URLPMID:2099236 [本文引用: 1]
Lacrimo-auriculo-dento-digital (LADD) syndrome is characterized by abnormalities in lacrimal and salivary glands, in teeth, and in the distal limbs. Genetic studies have implicated heterozygous mutations in fibroblast growth factor 10 (FGF10) and in FGF receptor 2 (FGFR2) in LADD syndrome. However, it is not clear whether LADD syndrome mutations (LADD mutations) are gain- or loss-of-function mutations.
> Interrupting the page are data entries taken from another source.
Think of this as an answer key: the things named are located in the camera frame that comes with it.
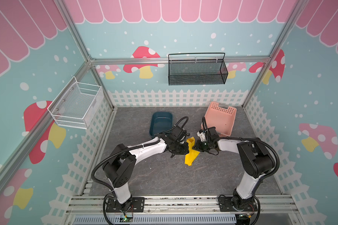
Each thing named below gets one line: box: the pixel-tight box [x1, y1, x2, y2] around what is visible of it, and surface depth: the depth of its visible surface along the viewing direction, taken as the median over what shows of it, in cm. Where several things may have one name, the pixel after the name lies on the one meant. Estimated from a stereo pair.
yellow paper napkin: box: [184, 136, 200, 166], surface depth 94 cm
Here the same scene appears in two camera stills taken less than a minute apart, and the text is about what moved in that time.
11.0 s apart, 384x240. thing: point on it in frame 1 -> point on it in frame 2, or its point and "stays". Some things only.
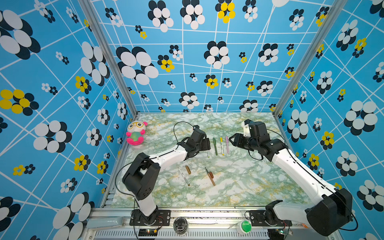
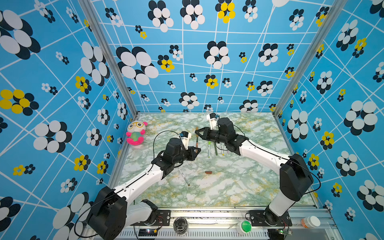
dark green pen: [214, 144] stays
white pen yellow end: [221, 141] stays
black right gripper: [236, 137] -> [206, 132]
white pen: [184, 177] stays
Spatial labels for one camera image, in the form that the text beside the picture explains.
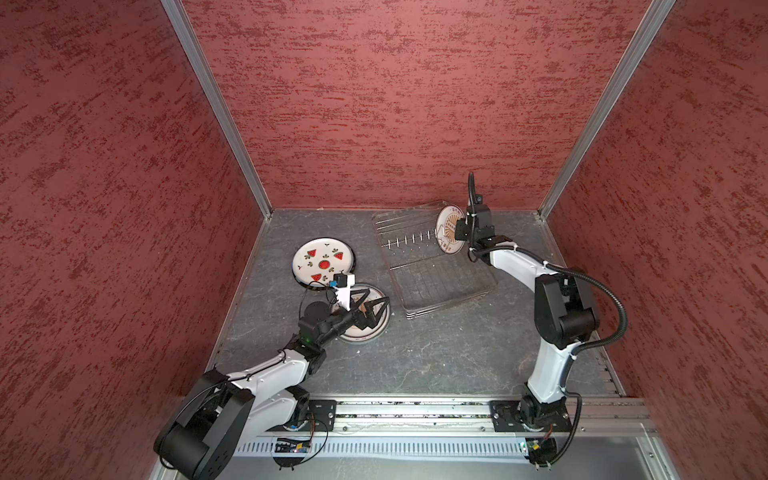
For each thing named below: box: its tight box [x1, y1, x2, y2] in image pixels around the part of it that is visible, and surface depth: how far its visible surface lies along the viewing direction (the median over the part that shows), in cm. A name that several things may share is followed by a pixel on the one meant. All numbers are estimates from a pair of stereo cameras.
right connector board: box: [526, 437, 557, 466], surface depth 72 cm
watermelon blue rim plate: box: [293, 238, 354, 285], surface depth 105 cm
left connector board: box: [274, 441, 310, 453], surface depth 73 cm
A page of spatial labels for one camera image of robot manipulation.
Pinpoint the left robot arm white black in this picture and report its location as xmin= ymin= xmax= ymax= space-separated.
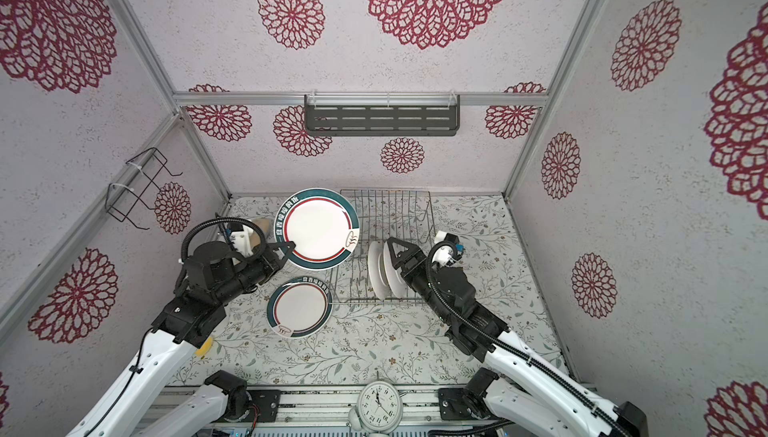
xmin=70 ymin=217 xmax=295 ymax=436

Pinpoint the black wire wall holder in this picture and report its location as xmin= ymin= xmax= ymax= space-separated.
xmin=103 ymin=146 xmax=182 ymax=231

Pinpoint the white analog clock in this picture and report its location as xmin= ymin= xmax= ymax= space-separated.
xmin=348 ymin=380 xmax=404 ymax=436

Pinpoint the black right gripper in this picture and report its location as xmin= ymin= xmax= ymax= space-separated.
xmin=394 ymin=237 xmax=457 ymax=328

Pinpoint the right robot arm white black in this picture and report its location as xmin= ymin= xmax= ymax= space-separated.
xmin=385 ymin=233 xmax=649 ymax=436

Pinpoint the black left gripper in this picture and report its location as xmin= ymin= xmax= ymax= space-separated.
xmin=217 ymin=240 xmax=297 ymax=306

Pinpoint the silver wire dish rack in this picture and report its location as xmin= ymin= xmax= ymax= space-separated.
xmin=328 ymin=188 xmax=436 ymax=305

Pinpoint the white plate green red rim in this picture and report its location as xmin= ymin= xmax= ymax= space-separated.
xmin=266 ymin=276 xmax=334 ymax=339

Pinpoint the dark grey wall shelf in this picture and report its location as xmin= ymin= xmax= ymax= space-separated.
xmin=303 ymin=94 xmax=461 ymax=137

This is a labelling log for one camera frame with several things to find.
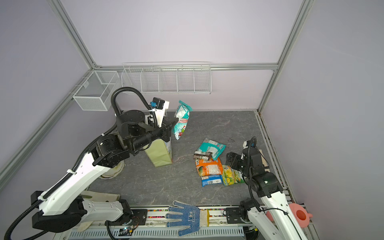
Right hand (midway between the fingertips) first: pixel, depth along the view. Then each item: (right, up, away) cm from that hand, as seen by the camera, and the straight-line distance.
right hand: (234, 157), depth 74 cm
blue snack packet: (-11, -15, +10) cm, 21 cm away
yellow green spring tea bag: (+1, -13, +11) cm, 17 cm away
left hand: (-26, +17, -17) cm, 36 cm away
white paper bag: (-39, +2, +6) cm, 39 cm away
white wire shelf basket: (-38, +47, +23) cm, 65 cm away
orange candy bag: (-14, -9, +13) cm, 21 cm away
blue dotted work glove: (-21, -30, 0) cm, 37 cm away
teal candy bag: (-7, +2, +20) cm, 21 cm away
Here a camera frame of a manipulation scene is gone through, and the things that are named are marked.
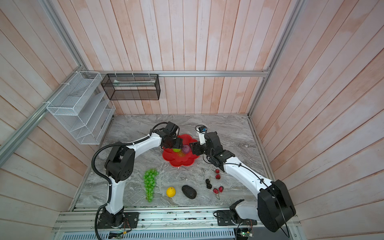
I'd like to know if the purple fig fruit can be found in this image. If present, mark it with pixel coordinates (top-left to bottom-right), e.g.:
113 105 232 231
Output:
182 145 191 154

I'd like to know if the red cherry pair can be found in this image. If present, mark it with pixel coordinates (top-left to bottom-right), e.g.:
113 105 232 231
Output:
215 169 221 180
213 186 224 200

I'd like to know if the dark blackberry pair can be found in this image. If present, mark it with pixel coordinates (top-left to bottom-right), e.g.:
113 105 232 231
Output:
206 179 212 189

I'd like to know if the green grape bunch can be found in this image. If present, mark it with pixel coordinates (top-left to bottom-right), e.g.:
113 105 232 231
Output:
143 169 159 203

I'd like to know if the dark avocado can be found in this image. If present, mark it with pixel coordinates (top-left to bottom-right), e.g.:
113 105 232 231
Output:
182 185 197 200

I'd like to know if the yellow lemon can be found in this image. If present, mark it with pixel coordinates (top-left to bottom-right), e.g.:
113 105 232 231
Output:
166 187 176 198

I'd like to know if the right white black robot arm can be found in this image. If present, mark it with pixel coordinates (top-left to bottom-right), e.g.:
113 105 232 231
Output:
190 127 297 232

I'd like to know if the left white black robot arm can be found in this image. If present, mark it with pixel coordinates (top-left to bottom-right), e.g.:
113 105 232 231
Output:
101 122 183 228

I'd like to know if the red flower-shaped fruit bowl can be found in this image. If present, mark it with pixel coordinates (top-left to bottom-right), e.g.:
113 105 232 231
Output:
162 134 199 168

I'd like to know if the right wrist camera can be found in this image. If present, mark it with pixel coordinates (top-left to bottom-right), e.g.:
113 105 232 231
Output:
195 125 208 145

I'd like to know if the black wire mesh basket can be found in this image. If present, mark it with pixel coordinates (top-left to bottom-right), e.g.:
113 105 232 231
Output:
101 73 161 101

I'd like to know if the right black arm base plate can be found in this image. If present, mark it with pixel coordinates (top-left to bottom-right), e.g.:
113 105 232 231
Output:
213 210 260 226

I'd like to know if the horizontal aluminium wall rail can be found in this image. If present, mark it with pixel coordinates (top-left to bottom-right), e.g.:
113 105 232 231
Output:
88 70 269 78

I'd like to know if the black corrugated cable conduit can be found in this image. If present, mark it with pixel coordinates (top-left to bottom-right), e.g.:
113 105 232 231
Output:
90 121 169 240

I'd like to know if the white wire mesh shelf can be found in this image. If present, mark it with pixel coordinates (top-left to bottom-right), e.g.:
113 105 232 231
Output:
47 72 116 145

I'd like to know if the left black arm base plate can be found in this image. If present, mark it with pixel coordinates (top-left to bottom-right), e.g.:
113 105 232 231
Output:
97 212 140 229

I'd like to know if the aluminium front rail frame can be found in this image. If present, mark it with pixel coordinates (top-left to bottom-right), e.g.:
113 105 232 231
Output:
52 206 302 233
In order to reveal the molecular mechanism underlying LADD syndrome, we have compared the biological properties of FGF10 LADD and FGFR2 LADD mutants to the activities of their normal counterparts. These experiments show that the biological activities of three different FGF10 LADD mutants are severely impaired by different mechanisms. Moreover, haploinsufficiency caused by defective FGF10 mutants leads to LADD syndrome. We also demonstrate that the tyrosine kinase activities of FGFR2 LADD mutants expressed in transfected cells are strongly compromised. Since tyrosine kinase activity is stimulated by ligand-induced receptor dimerization, FGFR2 LADD mutants may also exert a dominant inhibitory effect on signaling via wild-type FGFR2 expressed in the same cell. These experiments underscore the importance of signal strength in mediating biological responses and that relatively small changes in receptor signaling may influence the outcome of developmental processes in cells or organs that do not possess redundant signaling pathway.